§ **PROBLEM DESCRIPTION**:
Your answer should be one number: how many lines of the data include the string "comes"?

[DATA SHOWN Boundary: Start]

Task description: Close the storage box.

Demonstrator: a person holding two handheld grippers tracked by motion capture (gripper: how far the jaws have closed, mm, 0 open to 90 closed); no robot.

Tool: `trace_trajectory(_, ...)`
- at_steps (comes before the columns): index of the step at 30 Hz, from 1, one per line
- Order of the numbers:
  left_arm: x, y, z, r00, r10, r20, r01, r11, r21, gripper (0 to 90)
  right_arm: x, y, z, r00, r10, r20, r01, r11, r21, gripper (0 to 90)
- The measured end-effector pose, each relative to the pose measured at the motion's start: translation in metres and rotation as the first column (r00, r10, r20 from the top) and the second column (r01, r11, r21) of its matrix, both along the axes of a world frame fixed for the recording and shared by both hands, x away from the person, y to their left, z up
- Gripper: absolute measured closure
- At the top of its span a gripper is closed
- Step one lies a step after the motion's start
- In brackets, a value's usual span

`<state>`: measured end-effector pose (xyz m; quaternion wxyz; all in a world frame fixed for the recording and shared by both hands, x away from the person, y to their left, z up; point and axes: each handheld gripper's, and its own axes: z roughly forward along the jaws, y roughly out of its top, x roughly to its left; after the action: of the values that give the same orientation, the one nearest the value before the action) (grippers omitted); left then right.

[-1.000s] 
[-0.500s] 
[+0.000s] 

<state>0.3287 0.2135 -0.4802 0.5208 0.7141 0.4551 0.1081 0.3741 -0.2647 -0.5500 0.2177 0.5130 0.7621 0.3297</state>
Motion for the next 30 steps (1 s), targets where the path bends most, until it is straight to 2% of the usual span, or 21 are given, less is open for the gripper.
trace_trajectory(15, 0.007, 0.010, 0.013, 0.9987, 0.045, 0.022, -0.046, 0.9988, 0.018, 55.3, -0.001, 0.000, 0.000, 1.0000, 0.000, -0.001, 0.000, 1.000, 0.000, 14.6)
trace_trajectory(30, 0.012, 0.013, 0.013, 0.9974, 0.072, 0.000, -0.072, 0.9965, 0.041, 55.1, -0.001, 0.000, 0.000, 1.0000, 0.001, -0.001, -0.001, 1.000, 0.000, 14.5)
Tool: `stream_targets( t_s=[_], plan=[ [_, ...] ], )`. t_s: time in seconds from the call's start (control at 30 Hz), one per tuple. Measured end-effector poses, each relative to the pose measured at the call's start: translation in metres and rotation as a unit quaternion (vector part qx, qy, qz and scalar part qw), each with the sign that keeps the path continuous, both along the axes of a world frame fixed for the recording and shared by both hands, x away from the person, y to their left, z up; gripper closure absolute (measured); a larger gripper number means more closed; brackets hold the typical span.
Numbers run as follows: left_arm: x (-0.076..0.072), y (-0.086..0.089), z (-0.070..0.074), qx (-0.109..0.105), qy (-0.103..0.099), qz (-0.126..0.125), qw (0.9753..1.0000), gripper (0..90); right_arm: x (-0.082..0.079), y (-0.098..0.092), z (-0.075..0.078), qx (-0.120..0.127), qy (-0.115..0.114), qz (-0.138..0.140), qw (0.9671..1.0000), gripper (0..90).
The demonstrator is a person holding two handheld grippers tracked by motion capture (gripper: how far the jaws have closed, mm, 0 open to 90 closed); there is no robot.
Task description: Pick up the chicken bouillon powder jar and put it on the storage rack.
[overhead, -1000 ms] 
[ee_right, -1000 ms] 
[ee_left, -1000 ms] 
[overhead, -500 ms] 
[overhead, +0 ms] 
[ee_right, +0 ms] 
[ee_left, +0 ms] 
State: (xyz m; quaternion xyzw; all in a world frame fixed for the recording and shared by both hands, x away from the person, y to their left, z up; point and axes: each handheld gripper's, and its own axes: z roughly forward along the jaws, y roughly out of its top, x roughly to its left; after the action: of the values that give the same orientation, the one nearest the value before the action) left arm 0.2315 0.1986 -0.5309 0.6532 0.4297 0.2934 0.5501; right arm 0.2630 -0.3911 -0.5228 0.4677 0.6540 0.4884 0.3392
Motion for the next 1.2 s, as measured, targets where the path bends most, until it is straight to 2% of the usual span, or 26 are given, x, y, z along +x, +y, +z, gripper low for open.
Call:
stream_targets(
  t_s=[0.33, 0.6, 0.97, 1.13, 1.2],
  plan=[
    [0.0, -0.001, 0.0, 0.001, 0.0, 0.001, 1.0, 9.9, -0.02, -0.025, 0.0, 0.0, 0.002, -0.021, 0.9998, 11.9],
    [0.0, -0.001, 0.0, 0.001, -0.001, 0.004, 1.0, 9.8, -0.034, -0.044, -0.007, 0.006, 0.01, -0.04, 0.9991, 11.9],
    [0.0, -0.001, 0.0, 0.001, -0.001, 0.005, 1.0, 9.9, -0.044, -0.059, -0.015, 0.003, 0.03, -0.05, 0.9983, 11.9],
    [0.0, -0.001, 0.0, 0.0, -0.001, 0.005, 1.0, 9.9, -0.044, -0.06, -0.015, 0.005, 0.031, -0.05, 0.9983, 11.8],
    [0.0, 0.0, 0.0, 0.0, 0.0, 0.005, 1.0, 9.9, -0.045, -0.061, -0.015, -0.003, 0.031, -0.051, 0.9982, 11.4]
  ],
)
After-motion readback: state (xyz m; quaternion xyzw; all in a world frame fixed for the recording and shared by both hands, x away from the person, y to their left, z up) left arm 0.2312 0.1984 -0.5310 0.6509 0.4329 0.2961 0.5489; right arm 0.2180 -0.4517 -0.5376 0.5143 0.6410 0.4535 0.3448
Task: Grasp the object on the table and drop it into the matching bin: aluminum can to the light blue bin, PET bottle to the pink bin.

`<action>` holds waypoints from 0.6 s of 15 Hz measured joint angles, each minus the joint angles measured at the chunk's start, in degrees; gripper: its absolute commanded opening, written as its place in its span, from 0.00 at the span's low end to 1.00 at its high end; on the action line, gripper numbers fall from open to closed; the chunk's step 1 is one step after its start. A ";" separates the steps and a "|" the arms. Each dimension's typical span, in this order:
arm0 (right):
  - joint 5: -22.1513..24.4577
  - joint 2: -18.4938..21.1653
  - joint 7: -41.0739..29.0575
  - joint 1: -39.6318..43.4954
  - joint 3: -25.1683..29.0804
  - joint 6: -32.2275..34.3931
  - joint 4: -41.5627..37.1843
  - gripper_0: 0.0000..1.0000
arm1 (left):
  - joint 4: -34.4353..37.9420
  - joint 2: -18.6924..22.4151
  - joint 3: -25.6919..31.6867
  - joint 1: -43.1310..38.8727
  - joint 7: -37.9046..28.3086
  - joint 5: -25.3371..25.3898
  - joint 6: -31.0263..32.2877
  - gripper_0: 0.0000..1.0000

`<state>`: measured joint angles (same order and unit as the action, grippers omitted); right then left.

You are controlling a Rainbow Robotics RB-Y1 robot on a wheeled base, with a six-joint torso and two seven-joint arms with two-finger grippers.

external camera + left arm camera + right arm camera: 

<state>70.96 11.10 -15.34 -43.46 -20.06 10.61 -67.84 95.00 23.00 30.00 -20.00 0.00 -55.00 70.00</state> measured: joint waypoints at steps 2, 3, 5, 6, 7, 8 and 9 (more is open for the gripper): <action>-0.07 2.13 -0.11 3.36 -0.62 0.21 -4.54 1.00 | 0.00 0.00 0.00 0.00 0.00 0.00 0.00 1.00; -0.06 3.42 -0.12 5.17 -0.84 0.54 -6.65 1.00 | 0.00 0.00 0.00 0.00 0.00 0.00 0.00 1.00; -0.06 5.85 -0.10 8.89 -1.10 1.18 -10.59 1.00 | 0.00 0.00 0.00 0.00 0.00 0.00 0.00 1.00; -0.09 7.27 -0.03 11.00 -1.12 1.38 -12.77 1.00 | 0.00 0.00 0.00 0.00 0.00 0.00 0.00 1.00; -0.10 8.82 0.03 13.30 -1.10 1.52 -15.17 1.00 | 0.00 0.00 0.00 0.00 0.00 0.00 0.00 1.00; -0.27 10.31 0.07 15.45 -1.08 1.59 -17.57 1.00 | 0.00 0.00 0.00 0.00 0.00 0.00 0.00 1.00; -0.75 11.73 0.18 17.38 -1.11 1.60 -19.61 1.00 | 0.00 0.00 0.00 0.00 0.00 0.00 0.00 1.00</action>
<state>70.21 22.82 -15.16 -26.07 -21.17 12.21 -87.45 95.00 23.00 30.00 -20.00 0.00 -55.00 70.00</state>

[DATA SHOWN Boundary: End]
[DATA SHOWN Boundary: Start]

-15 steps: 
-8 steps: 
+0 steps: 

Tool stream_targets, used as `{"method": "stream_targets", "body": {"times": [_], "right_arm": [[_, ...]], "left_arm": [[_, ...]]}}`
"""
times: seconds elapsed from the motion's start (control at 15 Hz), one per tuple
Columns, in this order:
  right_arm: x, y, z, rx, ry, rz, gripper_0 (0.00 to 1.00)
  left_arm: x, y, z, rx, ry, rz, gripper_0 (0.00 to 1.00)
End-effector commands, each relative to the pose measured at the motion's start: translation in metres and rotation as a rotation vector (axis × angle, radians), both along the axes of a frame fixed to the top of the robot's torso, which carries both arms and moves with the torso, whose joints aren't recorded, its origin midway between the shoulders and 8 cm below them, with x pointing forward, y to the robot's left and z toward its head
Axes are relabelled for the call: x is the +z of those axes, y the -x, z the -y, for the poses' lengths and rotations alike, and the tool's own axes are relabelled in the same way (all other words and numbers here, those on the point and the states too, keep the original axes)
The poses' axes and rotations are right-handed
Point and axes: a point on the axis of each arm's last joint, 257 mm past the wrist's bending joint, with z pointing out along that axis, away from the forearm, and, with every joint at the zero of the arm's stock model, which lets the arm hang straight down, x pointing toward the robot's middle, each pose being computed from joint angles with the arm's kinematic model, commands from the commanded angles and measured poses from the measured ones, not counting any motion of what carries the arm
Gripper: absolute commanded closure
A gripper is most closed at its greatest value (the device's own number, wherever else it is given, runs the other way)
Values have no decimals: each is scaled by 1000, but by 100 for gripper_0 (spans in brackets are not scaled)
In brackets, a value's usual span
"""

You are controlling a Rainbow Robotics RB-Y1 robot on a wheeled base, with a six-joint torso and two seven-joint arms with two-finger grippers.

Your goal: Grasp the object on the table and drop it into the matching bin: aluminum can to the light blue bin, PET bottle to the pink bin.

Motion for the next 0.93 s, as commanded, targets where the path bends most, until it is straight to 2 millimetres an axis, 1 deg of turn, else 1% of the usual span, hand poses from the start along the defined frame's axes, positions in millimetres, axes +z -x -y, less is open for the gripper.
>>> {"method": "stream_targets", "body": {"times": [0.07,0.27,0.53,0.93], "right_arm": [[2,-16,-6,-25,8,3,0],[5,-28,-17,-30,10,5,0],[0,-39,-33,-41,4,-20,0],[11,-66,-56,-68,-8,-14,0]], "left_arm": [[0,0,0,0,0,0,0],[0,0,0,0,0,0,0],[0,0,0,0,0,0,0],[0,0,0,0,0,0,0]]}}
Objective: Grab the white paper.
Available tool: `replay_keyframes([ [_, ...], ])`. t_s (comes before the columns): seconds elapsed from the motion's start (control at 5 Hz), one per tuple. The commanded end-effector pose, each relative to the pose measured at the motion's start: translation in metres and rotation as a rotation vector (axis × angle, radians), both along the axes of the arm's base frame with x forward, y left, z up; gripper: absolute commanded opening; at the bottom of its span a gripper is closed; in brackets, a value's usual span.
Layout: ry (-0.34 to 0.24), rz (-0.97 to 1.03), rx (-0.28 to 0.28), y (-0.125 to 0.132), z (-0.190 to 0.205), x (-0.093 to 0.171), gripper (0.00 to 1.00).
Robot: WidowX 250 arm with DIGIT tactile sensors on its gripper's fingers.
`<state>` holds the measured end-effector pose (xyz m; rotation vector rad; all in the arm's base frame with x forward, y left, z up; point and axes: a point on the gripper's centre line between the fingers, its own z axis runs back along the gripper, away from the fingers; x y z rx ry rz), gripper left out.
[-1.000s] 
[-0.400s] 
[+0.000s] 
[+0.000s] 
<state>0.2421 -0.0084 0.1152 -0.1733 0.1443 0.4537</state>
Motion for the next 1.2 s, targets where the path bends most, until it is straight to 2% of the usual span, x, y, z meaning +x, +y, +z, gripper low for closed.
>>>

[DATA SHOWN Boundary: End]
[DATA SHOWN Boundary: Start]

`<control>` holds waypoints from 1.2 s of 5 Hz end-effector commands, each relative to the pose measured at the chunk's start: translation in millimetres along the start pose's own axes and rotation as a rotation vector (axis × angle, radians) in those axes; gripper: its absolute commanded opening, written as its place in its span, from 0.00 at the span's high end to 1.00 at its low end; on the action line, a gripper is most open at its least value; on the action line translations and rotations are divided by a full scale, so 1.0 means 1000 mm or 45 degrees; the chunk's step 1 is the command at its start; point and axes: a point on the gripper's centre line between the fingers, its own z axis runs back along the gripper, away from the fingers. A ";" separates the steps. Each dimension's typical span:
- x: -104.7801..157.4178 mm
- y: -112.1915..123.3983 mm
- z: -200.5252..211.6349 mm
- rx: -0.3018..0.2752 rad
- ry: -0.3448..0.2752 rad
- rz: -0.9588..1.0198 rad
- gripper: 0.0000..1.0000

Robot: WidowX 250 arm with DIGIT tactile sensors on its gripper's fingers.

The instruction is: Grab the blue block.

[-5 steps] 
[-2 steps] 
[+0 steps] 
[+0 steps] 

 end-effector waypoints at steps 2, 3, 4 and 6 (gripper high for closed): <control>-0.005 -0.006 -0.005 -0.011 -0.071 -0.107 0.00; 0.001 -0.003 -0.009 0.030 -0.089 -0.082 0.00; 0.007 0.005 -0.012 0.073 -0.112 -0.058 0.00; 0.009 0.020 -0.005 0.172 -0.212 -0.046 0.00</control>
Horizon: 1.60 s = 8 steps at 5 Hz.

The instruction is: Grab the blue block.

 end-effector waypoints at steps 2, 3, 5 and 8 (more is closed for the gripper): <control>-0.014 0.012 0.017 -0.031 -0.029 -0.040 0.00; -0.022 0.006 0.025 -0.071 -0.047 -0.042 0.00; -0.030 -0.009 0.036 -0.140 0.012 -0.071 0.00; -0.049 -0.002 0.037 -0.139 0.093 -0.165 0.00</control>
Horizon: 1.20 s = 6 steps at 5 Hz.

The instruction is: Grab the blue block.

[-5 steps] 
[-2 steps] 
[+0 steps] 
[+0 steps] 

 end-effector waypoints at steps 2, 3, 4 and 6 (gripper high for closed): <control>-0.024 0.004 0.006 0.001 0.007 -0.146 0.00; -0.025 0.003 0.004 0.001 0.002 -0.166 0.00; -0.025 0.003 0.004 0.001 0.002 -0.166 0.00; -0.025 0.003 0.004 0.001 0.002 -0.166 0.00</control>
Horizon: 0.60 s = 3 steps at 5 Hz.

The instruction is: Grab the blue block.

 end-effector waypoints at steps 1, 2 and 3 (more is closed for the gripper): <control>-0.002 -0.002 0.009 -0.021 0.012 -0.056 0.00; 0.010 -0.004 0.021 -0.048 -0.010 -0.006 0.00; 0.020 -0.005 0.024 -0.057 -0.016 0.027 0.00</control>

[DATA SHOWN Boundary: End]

§ **WRITTEN SOLUTION**:
2